This fall, I taught my course CS 127: Cryptography, based on my lecture notes: “An intensive introduction to cryptography”. This is a course that starts with no background knowledge, and gets to advanced concepts including lattice-based (aka “post quantum”) encryption, fully homomorphic encryption, zero-knowledge proofs, multiparty secure computation, software obfuscation, quantum computing and crypto, and more.
As in previous years, I had an fantastic group of students, several of whom produced impressive course projects. These include the following:
Gavin Uberti, Kevin Luo, Oliver Cheng, and Wittmann Goh implemented Witness Encryption.
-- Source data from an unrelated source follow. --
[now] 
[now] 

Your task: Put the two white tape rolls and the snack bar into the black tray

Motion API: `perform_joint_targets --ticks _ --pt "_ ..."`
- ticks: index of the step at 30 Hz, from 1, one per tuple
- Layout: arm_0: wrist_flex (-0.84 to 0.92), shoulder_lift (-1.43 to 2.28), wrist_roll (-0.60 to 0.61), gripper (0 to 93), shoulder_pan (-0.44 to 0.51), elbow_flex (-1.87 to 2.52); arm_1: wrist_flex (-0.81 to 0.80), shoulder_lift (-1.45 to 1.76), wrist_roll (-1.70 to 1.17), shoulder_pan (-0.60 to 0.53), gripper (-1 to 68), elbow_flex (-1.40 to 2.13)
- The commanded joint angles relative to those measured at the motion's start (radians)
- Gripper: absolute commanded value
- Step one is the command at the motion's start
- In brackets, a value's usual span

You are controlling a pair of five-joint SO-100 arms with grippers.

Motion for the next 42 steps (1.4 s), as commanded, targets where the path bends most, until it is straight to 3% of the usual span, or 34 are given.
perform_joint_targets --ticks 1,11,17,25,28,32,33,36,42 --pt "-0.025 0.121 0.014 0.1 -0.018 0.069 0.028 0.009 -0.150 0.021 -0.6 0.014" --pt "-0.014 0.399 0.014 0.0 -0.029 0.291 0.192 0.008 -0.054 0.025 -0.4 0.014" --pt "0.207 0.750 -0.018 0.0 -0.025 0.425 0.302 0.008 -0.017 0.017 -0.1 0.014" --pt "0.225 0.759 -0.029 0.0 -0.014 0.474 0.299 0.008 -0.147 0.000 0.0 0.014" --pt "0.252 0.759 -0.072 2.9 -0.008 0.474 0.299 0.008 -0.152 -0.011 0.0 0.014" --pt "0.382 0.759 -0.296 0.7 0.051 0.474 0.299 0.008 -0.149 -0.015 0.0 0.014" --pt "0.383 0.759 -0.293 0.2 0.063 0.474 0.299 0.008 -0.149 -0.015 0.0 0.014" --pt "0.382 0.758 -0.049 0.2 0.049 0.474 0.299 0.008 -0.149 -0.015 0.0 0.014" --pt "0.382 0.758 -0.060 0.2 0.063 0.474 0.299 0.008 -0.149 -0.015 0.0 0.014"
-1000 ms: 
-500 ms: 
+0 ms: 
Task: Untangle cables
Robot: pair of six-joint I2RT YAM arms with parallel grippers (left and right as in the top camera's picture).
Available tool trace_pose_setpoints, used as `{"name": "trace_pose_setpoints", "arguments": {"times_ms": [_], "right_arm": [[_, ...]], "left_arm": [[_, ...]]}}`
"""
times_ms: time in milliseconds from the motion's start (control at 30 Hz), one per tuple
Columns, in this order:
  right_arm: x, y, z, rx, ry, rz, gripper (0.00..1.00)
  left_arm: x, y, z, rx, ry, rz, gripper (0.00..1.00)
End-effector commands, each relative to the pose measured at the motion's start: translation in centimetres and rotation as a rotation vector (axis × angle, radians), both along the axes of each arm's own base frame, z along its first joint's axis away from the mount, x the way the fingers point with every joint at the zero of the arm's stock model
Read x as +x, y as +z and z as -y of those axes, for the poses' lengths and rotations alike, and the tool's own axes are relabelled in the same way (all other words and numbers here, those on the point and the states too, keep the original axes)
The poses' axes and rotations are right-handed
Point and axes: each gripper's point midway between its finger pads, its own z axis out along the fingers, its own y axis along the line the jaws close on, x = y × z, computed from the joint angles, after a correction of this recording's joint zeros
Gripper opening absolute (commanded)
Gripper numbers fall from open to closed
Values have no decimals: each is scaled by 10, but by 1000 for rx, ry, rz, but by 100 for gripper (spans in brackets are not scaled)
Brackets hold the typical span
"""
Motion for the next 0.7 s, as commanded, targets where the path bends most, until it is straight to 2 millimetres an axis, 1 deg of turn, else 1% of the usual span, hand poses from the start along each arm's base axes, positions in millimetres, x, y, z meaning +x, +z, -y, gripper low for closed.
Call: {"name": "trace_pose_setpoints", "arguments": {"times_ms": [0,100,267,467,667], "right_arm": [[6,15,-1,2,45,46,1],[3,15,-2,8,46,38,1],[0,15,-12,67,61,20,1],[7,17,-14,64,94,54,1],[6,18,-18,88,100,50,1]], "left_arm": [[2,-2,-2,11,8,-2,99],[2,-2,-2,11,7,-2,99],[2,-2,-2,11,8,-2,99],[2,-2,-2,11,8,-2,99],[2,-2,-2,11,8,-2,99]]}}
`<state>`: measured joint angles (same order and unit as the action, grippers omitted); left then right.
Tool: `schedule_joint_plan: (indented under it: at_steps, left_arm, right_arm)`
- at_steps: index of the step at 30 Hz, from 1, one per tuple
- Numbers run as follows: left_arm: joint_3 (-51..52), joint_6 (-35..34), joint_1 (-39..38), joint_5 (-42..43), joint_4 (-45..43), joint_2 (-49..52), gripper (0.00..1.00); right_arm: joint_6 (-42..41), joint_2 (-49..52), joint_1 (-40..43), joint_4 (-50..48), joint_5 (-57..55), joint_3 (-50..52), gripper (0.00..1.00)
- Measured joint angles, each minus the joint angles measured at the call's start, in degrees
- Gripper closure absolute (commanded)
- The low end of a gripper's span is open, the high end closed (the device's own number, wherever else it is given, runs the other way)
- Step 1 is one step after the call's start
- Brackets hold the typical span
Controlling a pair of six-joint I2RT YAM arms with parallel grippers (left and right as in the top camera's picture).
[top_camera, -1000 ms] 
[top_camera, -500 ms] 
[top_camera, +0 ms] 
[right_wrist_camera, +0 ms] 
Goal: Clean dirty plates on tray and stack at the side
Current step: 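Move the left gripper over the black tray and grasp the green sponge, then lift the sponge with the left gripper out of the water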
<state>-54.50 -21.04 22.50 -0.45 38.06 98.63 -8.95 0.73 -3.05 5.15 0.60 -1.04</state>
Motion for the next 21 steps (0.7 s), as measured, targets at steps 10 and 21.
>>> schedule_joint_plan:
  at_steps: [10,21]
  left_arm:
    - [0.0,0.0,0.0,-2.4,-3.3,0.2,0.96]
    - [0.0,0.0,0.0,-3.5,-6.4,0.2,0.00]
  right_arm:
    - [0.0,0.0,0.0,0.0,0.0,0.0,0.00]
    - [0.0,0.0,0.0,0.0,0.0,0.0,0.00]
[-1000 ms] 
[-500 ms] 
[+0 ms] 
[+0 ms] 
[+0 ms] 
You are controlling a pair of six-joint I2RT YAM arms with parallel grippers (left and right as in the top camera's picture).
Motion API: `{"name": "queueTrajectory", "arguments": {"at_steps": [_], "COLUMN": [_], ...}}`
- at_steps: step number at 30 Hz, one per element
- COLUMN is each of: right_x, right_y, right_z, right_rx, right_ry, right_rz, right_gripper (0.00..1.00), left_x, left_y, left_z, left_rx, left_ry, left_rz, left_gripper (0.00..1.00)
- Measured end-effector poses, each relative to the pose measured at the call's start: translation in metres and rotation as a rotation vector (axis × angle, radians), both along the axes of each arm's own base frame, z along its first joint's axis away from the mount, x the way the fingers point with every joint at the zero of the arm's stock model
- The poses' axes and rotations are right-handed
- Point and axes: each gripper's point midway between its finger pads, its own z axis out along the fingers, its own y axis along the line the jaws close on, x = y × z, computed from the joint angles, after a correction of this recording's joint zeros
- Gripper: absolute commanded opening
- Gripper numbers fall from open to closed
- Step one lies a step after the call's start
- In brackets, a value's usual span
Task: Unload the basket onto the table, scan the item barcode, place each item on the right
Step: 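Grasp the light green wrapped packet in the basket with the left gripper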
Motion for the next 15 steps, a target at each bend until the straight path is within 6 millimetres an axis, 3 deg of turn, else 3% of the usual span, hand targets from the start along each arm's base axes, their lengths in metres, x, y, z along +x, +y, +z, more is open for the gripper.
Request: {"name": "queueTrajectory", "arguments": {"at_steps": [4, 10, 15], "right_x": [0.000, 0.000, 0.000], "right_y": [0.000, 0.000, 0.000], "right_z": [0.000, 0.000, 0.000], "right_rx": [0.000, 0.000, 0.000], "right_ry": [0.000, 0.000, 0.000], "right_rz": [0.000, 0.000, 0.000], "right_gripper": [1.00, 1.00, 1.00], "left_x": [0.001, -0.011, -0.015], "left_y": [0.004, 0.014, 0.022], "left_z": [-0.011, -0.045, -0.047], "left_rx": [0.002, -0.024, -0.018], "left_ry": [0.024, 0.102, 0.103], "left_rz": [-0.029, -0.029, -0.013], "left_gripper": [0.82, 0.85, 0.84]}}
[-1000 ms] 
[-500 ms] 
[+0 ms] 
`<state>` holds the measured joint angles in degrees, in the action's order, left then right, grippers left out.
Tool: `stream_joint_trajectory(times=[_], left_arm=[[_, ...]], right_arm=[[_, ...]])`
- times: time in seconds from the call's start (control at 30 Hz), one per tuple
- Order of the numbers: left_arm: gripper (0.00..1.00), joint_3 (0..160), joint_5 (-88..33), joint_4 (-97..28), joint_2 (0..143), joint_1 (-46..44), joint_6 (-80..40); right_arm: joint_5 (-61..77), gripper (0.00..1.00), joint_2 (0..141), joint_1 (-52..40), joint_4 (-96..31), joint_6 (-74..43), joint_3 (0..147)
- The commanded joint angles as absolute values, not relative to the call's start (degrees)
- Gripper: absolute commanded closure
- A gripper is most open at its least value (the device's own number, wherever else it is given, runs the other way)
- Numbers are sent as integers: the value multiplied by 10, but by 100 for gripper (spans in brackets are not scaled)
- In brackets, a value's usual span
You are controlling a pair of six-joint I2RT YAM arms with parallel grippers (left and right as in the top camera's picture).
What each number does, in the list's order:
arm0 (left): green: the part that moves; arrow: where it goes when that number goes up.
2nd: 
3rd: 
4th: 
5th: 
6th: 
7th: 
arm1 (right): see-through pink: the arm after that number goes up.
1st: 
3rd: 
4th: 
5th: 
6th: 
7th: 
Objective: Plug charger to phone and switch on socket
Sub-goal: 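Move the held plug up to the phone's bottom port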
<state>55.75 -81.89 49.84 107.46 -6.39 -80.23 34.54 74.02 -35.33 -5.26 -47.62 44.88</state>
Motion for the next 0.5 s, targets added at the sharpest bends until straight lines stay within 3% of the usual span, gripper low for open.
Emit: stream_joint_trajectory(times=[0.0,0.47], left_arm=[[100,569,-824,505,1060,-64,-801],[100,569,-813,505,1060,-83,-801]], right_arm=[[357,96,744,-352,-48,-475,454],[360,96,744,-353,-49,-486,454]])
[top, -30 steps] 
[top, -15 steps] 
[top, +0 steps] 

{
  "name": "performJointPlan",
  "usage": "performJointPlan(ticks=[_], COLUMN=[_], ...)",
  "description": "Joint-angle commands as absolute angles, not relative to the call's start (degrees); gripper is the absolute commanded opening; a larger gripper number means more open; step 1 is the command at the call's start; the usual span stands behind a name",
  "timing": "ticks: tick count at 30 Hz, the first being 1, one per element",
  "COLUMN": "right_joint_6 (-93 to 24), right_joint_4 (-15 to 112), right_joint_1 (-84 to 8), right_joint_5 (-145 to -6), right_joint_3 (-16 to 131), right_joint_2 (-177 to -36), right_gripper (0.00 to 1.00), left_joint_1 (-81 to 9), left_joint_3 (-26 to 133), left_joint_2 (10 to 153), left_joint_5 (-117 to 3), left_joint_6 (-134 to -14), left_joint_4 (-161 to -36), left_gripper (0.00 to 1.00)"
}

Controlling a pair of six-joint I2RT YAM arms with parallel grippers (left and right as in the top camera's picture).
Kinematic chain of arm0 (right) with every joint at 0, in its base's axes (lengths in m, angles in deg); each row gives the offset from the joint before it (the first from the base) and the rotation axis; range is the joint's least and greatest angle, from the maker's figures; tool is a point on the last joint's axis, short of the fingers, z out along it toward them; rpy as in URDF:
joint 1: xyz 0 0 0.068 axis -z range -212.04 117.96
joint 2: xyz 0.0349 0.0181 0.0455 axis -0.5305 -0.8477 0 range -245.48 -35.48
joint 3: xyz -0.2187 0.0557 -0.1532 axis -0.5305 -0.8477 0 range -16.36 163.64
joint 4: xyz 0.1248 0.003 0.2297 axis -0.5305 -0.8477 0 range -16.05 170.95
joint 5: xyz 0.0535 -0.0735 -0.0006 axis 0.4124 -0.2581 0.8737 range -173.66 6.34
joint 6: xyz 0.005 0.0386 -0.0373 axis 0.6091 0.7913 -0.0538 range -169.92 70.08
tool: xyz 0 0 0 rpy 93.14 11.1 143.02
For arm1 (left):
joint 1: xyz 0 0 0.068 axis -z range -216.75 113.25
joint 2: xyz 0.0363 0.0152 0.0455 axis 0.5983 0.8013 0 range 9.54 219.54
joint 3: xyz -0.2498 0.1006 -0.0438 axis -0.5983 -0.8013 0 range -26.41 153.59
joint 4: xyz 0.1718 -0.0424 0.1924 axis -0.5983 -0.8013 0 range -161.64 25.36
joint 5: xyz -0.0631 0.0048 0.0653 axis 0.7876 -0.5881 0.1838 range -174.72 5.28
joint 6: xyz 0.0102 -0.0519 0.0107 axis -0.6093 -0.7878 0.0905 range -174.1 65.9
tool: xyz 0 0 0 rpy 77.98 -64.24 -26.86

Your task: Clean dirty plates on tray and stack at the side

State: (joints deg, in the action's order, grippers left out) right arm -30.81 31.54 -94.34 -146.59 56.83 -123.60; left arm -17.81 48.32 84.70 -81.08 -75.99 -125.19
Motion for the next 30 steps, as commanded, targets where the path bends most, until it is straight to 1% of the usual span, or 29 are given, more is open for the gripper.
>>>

Witness encryption is a cool concept whereby you can encrypt a secret X (for example the private key corresponding to a bitcoin wallet) so that people can decrypt X if and only if they can find a solution to some puzzle P. You can do this even if you don’t know a solution yourself! So for example you could use this to offer an automatically paying reward for a formal proof of the Reimann Hypothesis, or as they did, offer 2270 Satoshis to anyone solving this Soduko puzzle:
Simas Sakenis wrote a survey of proofs of stake in cryptocurrencies, providing a uniform formalizaiton of proofs of work and proofs of stake, and explaining the difference.
Michael Kiestra and Beatrice Nash proposed CLAMBAKE, a protocol that uses broadcast encryption and Yao’s garbled circuits to achieve a privacy-preserving protocol for facilitating access to controlled resources such as university buildings.
(There were more projects in the course, but some students preferred not to post these publicly since they are still working on them; I will update this post with more projects if appropriate.)